__Source material__.
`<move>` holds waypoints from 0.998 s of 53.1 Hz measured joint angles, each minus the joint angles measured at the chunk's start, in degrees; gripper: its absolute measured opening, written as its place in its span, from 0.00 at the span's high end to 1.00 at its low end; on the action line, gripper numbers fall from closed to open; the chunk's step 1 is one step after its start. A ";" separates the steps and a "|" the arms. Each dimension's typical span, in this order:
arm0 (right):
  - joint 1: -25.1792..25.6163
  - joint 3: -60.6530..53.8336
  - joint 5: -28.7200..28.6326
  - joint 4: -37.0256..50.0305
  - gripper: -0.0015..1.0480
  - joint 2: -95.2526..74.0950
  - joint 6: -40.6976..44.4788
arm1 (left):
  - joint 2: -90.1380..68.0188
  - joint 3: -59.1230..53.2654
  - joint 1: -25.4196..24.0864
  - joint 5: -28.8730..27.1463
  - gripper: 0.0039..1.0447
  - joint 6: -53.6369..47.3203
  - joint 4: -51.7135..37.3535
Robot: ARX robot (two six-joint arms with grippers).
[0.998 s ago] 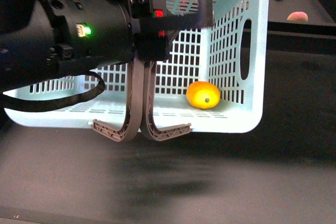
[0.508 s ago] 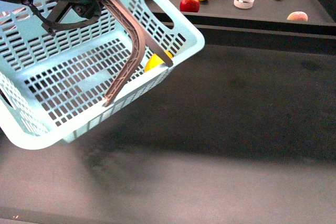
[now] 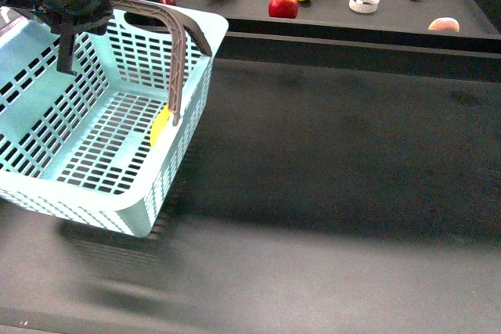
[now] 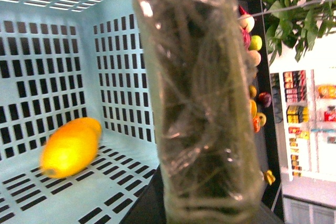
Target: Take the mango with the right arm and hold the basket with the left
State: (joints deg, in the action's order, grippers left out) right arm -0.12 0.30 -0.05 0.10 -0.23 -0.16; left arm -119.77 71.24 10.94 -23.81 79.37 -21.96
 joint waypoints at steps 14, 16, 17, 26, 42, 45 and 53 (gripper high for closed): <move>0.00 0.00 0.00 0.00 0.08 0.00 0.00 | -3.39 1.62 -0.92 1.64 0.93 5.11 0.02; 0.00 0.00 0.00 0.00 0.08 0.00 0.00 | -3.83 1.73 -0.96 1.70 0.93 5.25 0.07; 0.00 0.00 0.00 0.00 0.08 0.00 0.00 | -4.28 1.92 -1.01 1.70 0.93 5.42 0.22; 0.00 0.00 0.00 0.00 0.08 0.00 0.00 | -5.05 2.62 -1.01 1.53 0.70 5.88 0.28; 0.00 0.00 0.00 0.00 0.08 0.00 0.00 | 1.55 -2.03 -0.63 1.14 0.18 5.66 -0.37; 0.00 0.00 0.00 0.00 0.08 0.00 0.00 | 4.09 -3.89 -0.59 1.20 0.10 4.70 -0.70; 0.00 0.00 0.00 0.00 0.08 0.00 0.00 | 11.58 -11.32 -0.70 0.46 0.06 0.33 -3.85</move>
State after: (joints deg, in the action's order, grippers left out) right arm -0.12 0.30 -0.05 0.10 -0.23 -0.16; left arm -108.18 59.92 10.24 -23.35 79.70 -25.80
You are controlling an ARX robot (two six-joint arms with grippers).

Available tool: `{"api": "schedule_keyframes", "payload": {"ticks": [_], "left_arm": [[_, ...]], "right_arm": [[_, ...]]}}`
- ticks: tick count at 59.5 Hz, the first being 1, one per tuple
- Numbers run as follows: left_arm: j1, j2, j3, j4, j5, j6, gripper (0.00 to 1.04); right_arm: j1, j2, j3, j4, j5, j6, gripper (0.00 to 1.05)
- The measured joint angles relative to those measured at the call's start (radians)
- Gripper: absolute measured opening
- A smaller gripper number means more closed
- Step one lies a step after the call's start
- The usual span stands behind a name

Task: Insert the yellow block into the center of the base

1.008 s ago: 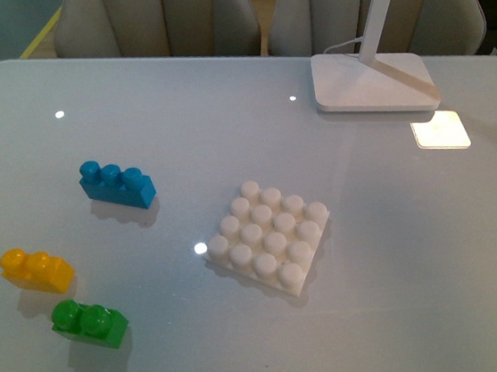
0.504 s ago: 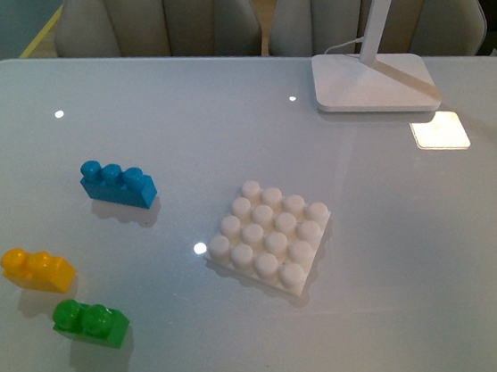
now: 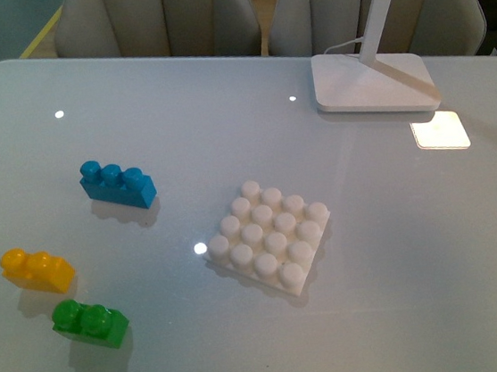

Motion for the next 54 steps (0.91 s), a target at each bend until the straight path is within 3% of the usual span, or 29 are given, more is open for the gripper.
{"api": "schedule_keyframes", "payload": {"ticks": [26, 32, 43, 54], "left_arm": [[0.000, 0.000, 0.000, 0.000, 0.000, 0.000, 0.97], [0.000, 0.000, 0.000, 0.000, 0.000, 0.000, 0.97], [0.000, 0.000, 0.000, 0.000, 0.000, 0.000, 0.97], [0.000, 0.000, 0.000, 0.000, 0.000, 0.000, 0.97]], "right_arm": [[0.000, -0.132, 0.000, -0.133, 0.000, 0.000, 0.02], [0.000, -0.267, 0.000, -0.296, -0.001, 0.000, 0.02], [0.000, -0.303, 0.000, -0.309, -0.001, 0.000, 0.02], [0.000, -0.304, 0.000, -0.310, -0.001, 0.000, 0.34]]}}
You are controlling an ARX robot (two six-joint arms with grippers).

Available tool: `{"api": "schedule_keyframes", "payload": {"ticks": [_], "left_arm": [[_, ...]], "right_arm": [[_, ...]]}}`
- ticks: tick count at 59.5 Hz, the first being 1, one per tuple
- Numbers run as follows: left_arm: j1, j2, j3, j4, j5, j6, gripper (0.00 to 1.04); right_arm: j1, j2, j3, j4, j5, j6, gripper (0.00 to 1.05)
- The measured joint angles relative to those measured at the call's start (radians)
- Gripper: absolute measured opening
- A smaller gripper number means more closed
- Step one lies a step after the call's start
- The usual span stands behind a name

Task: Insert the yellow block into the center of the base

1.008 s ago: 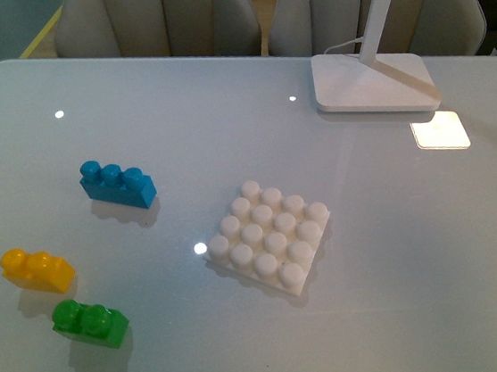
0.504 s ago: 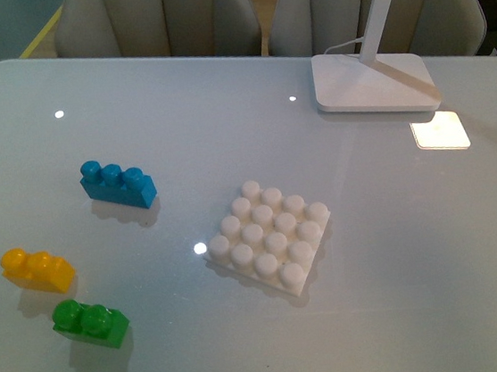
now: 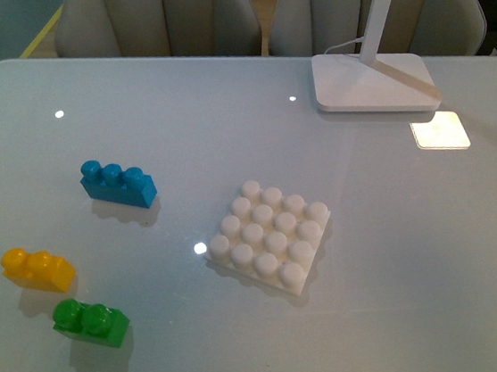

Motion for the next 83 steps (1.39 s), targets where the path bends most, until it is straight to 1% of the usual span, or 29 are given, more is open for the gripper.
{"api": "schedule_keyframes", "payload": {"ticks": [2, 6, 9, 13, 15, 16, 17, 19, 20, 22, 24, 27, 34, 39, 43, 51, 57, 64, 70, 75, 83], "left_arm": [[0.000, 0.000, 0.000, 0.000, 0.000, 0.000, 0.97], [0.000, 0.000, 0.000, 0.000, 0.000, 0.000, 0.97], [0.000, 0.000, 0.000, 0.000, 0.000, 0.000, 0.97], [0.000, 0.000, 0.000, 0.000, 0.000, 0.000, 0.97], [0.000, 0.000, 0.000, 0.000, 0.000, 0.000, 0.97], [0.000, 0.000, 0.000, 0.000, 0.000, 0.000, 0.97], [0.004, 0.009, 0.004, -0.014, 0.020, 0.005, 0.97], [0.020, 0.063, 0.050, -0.138, 0.111, 0.018, 0.97], [0.021, 0.084, 0.066, -0.172, 0.131, 0.019, 0.97], [0.011, 0.182, 0.122, -0.287, 0.184, 0.021, 0.97], [-0.014, 0.244, 0.145, -0.335, 0.181, 0.018, 0.97], [-0.066, 0.320, 0.156, -0.334, 0.148, 0.010, 0.97], [-0.188, 0.457, 0.171, -0.209, 0.071, -0.019, 0.97], [-0.261, 0.593, 0.178, -0.061, 0.038, -0.028, 0.97], [-0.295, 0.706, 0.180, 0.046, 0.018, -0.030, 0.97], [-0.357, 1.101, 0.204, 0.358, -0.033, -0.037, 0.97], [-0.364, 1.316, 0.246, 0.492, -0.050, -0.053, 0.97], [-0.352, 1.510, 0.300, 0.587, -0.054, -0.053, 0.97], [-0.322, 1.611, 0.342, 0.615, -0.054, -0.037, 0.97], [-0.275, 1.674, 0.381, 0.615, -0.063, -0.017, 0.97], [-0.212, 1.749, 0.430, 0.634, -0.047, 0.009, 0.97]], "right_arm": [[0.000, 0.000, 0.000, 0.000, 0.000, 0.000, 0.41], [0.000, 0.000, 0.000, 0.000, 0.000, 0.000, 0.51], [0.000, 0.000, 0.000, 0.000, 0.000, 0.000, 0.62], [0.000, 0.000, 0.000, 0.000, 0.000, 0.000, 0.72], [0.000, 0.000, 0.000, 0.000, 0.000, 0.000, 0.79], [0.000, 0.000, 0.000, 0.000, 0.000, 0.000, 0.81], [0.000, 0.000, 0.000, 0.000, 0.000, 0.000, 0.85], [0.000, 0.000, 0.000, 0.000, 0.001, 0.000, 0.91], [0.000, 0.000, 0.000, 0.000, 0.001, 0.000, 0.93], [0.000, 0.000, 0.000, 0.000, -0.001, 0.000, 0.97], [0.000, -0.001, 0.000, 0.000, -0.002, 0.000, 0.97], [0.000, -0.001, 0.000, 0.000, -0.002, 0.000, 0.96], [0.000, -0.001, 0.000, 0.000, -0.001, 0.000, 0.96], [0.000, -0.001, 0.000, 0.000, -0.002, 0.000, 0.96], [0.000, -0.001, 0.000, 0.000, -0.002, 0.000, 0.96], [0.000, -0.001, 0.000, 0.000, -0.002, 0.000, 0.96], [0.000, -0.001, 0.000, 0.000, -0.002, 0.000, 0.96], [0.000, -0.001, 0.000, 0.000, -0.002, 0.000, 0.96], [0.000, -0.001, 0.000, 0.000, -0.002, 0.000, 0.96], [0.000, -0.001, 0.000, 0.000, -0.002, 0.000, 0.96], [0.000, -0.001, 0.000, 0.000, -0.002, 0.000, 0.96]]}}
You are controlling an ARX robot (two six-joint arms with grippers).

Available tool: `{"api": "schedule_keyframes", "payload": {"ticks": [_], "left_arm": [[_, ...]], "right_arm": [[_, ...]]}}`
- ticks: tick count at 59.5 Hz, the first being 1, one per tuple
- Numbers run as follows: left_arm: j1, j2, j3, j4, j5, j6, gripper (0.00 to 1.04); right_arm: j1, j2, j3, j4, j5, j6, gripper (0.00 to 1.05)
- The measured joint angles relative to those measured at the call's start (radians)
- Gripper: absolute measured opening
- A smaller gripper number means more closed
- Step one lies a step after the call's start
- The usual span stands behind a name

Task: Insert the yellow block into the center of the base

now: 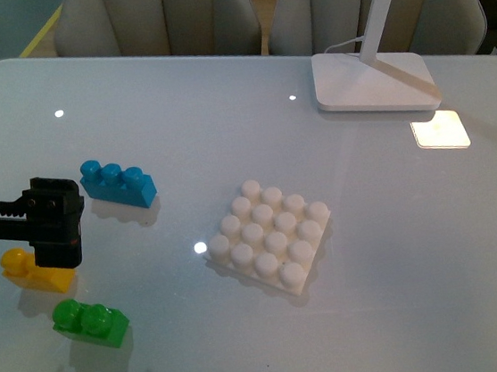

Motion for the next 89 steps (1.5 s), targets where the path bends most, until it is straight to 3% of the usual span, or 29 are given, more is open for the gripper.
{"api": "schedule_keyframes", "payload": {"ticks": [31, 44, 74, 89], "left_arm": [[0.196, 0.280, 0.066, 0.151, 0.092, 0.255, 0.97], [0.210, 0.362, 0.137, 0.131, 0.106, 0.273, 0.97], [0.254, 0.441, 0.199, 0.053, 0.021, 0.242, 0.97], [0.264, 0.451, 0.210, 0.018, 0.045, 0.221, 0.97]], "right_arm": [[0.000, 0.000, 0.000, 0.000, 0.000, 0.000, 0.96], [0.000, 0.000, 0.000, 0.000, 0.000, 0.000, 0.96], [0.000, 0.000, 0.000, 0.000, 0.000, 0.000, 0.96], [0.000, 0.000, 0.000, 0.000, 0.000, 0.000, 0.96]]}}
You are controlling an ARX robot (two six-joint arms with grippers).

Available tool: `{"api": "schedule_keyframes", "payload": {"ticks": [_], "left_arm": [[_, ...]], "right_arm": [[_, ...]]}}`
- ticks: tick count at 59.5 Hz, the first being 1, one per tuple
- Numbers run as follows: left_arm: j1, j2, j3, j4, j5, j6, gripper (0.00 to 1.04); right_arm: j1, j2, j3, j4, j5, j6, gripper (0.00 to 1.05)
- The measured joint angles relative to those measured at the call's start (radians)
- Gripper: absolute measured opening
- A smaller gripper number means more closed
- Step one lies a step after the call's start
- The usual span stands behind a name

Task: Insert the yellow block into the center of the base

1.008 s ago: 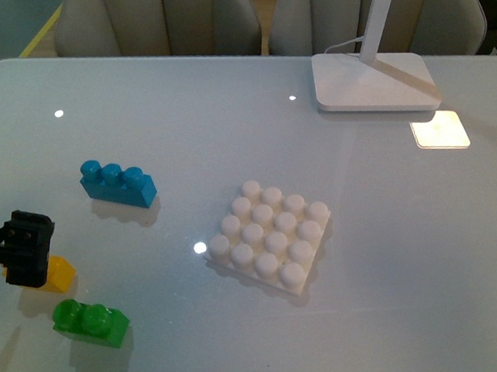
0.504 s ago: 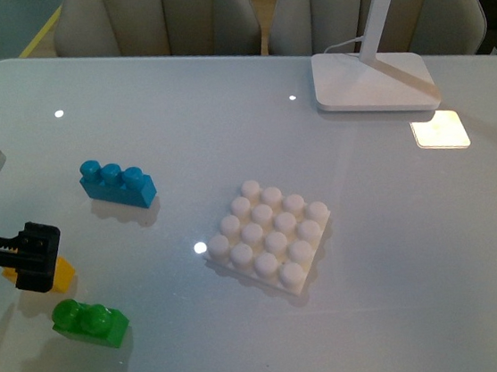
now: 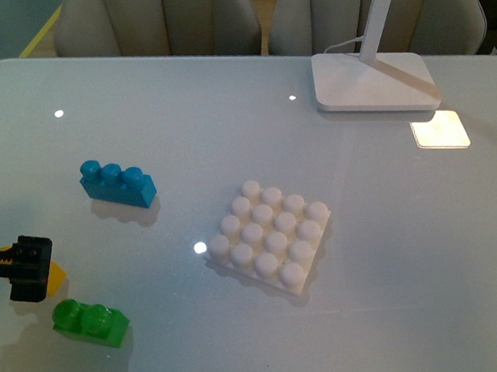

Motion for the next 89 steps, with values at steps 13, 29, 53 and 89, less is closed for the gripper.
{"api": "schedule_keyframes", "payload": {"ticks": [13, 29, 53, 89], "left_arm": [[0.001, -0.003, 0.000, -0.051, 0.039, -0.027, 0.97], [0.001, -0.003, 0.000, -0.027, 0.080, 0.018, 0.97], [0.009, 0.028, 0.000, -0.016, 0.123, 0.133, 0.97], [0.001, 0.064, 0.033, -0.024, 0.127, 0.156, 0.97]], "right_arm": [[0.000, 0.000, 0.000, 0.000, 0.000, 0.000, 0.96], [0.000, 0.000, 0.000, 0.000, 0.000, 0.000, 0.96], [0.000, 0.000, 0.000, 0.000, 0.000, 0.000, 0.96], [0.000, 0.000, 0.000, 0.000, 0.000, 0.000, 0.96]]}}
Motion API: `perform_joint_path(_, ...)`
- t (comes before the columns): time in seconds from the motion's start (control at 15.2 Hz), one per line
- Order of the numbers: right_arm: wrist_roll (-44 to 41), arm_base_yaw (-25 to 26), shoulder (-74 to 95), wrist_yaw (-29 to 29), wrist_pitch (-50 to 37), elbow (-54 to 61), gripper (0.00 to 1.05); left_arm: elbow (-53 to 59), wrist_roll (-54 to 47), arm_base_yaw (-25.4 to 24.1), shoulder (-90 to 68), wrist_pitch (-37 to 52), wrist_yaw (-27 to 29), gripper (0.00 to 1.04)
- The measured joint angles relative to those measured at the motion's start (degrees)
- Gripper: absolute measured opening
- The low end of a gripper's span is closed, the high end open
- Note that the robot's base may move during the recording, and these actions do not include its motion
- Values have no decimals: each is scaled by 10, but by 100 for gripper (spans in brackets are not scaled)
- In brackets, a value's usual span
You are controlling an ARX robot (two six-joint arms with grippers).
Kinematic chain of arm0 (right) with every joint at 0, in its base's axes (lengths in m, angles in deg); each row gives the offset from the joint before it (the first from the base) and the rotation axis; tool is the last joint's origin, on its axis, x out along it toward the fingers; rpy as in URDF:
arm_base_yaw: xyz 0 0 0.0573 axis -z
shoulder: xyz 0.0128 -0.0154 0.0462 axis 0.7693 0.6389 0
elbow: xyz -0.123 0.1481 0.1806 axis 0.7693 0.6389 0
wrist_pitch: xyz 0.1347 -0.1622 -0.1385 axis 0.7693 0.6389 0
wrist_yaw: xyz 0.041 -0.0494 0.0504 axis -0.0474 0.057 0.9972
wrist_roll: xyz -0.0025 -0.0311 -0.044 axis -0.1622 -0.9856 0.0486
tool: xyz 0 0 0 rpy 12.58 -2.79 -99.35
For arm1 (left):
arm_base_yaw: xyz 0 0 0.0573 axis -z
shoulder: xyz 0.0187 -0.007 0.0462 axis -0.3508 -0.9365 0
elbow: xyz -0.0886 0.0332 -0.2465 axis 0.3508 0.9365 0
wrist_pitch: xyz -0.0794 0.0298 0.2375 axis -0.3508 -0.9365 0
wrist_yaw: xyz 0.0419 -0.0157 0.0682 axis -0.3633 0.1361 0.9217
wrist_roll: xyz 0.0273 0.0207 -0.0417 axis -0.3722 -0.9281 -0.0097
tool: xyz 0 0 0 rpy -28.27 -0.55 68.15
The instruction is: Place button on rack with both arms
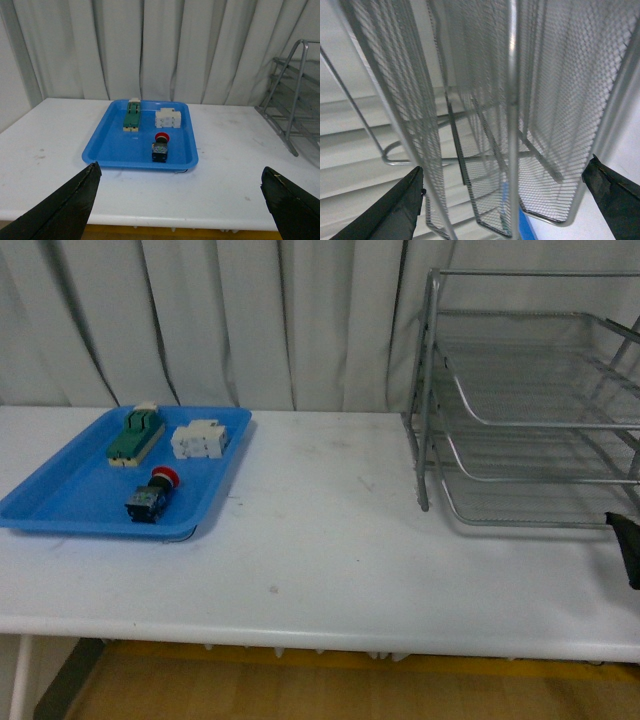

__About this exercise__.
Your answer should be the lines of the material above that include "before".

__Your solution__.
- t (comes before the columns): time in seconds from the motion's start (control at 15.2 Hz), one per line
Kinematic chain of arm0 (right) with every joint at 0, in its base's axes (lengths in m, angles in deg); each row gives the offset from the joint before it (the first from the base) and the rotation axis; tool is the last joint's origin, on its axis, x out along it toward the fingers; rpy as in URDF:

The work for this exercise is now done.